Program Direction
On one level, The Curious Mister Catesby
examines Catesby as an important artist, whose paintings, etchings and
writings are lasting works of art, providing us with an invaluable look at and
understanding of the rich and varied habitat of pre-revolutionary America.
Certainly, there were European contemporaries of Catesby’s whose illustrated
natural histories helped advance the art of their predecessors: Maria Sybilla
Meriam, a trained artist, became known for her works on the complete life cycles
of butterflies; Eleazar Albin, a professional artist, wrote a natural history of
birds and illustrated it with hand-colored copperplate engravings; and George
Edwards, a friend of Catesby’s, produced a natural history of uncommon birds
with copperplate etchings. Most of these authors and artists, however, had never
seen their subjects alive in their native habit; they did not know postures,
behaviors, preferred foods or nesting sites. Their illustrations tended to be
static (dead specimens posed upright with generic backgrounds). Catesby broke
this pattern, sketching first-hand observations in the field.
On a second level, the film underscores Catesby’s contributions as a scientist and naturalist – contributions
that made him a pioneering figure in the exploration of the New World,
influencing such notables of the Enlightenment as Carl Linnaeus, the inventor of
the binomial biological classification system.
Finally, on a third level, the film views Catesby as a conservationist, probably the first to recognize how a disregard for
the quality of habitat can negatively impact the survival of a species, a
disregard that has caused the disappearance of several of the birds that Catesby
captured on paper more that 275 years ago. Today, his art reminds us of how
incalculably precious and fragile our natural habitat is.
In preparation for developing the film
treatment and script that embraced these interwoven subjects, considerable
research was done on Catesby’s life and on pertinent documents
pertaining to his art. David Elliott, executive director of the CCT and the
film’s executive producer, studied essentially all written materials on the
artist/naturalist, examining original correspondence at the Royal Society and
the Linnaean Society in London, as well as all of Alecto Historical Editions’
facsimiles of Catesby’s original watercolors.

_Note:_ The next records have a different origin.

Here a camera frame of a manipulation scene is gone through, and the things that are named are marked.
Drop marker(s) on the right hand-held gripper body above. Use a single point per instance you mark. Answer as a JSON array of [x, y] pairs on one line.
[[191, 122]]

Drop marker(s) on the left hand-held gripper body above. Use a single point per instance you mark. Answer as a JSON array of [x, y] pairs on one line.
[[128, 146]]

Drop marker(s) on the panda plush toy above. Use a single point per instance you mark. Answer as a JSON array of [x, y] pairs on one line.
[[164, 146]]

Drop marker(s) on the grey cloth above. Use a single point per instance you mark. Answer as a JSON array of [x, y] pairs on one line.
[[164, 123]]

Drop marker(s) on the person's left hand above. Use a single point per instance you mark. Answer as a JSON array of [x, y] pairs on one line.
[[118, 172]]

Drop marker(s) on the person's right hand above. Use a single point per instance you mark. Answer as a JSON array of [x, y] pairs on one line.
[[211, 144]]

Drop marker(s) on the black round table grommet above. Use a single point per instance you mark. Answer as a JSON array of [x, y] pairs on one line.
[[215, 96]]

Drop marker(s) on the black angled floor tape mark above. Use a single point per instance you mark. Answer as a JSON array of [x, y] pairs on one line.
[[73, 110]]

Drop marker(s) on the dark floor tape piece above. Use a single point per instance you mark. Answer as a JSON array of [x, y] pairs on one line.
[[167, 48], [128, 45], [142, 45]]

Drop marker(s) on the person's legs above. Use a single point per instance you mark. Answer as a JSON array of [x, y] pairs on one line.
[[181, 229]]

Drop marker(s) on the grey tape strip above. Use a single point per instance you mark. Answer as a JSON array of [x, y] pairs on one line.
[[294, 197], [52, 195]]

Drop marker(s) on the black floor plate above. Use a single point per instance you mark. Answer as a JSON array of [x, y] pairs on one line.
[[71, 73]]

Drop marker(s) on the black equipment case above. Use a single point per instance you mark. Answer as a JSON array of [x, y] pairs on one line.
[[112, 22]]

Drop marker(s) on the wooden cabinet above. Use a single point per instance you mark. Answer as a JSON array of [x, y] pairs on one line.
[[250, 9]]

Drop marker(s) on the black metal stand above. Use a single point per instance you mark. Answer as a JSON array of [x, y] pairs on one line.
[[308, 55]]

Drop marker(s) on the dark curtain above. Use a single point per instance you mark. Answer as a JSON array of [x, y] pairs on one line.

He reviewed first editions of
Catesby’s Natural History at the Smithsonian Institution, the Natural History
Museum in London, the Charleston Museum and at Middleton Place Plantation.
Several experts on Catesby and his art,
his contributions to the natural sciences, and the times in which he lived and
worked, have generously provided valuable assistance in the production of
The Curious Mr Catesby. These include Alan Feduccia,
S. K. Heninger Professor of Biology and Geology, University of North Carolina,
who has written extensively on the birds of Colonial America; David Gordon,
PhD, Manager, Coastal Programs, U.S. Fish
& Wildlife Services, who has extensive knowledge of the South Carolina Lowcountry’s topography
and geography; Christopher
Humphries, Professor of Bio-Geography, Department of Botany, London Natural
History Museum; Suzanne Linder, PhD, an historian, whose major focus of study
is colonial South Carolina; Amy Meyers, Director, Yale Collection of
British Art, Yale University, a leading authority on Catesby’s paintings;
Leslie Overstreet, MLS, Curator, Natural-History Rare Books, the Smithsonian
Institution Libraries, an expert in the printing and publishing of 18th century
wildlife art and Henrietta McBurney Ryan, formerly Deputy Keeper of the
Print Room at Windsor Castle and internationally recognized Catesby authority.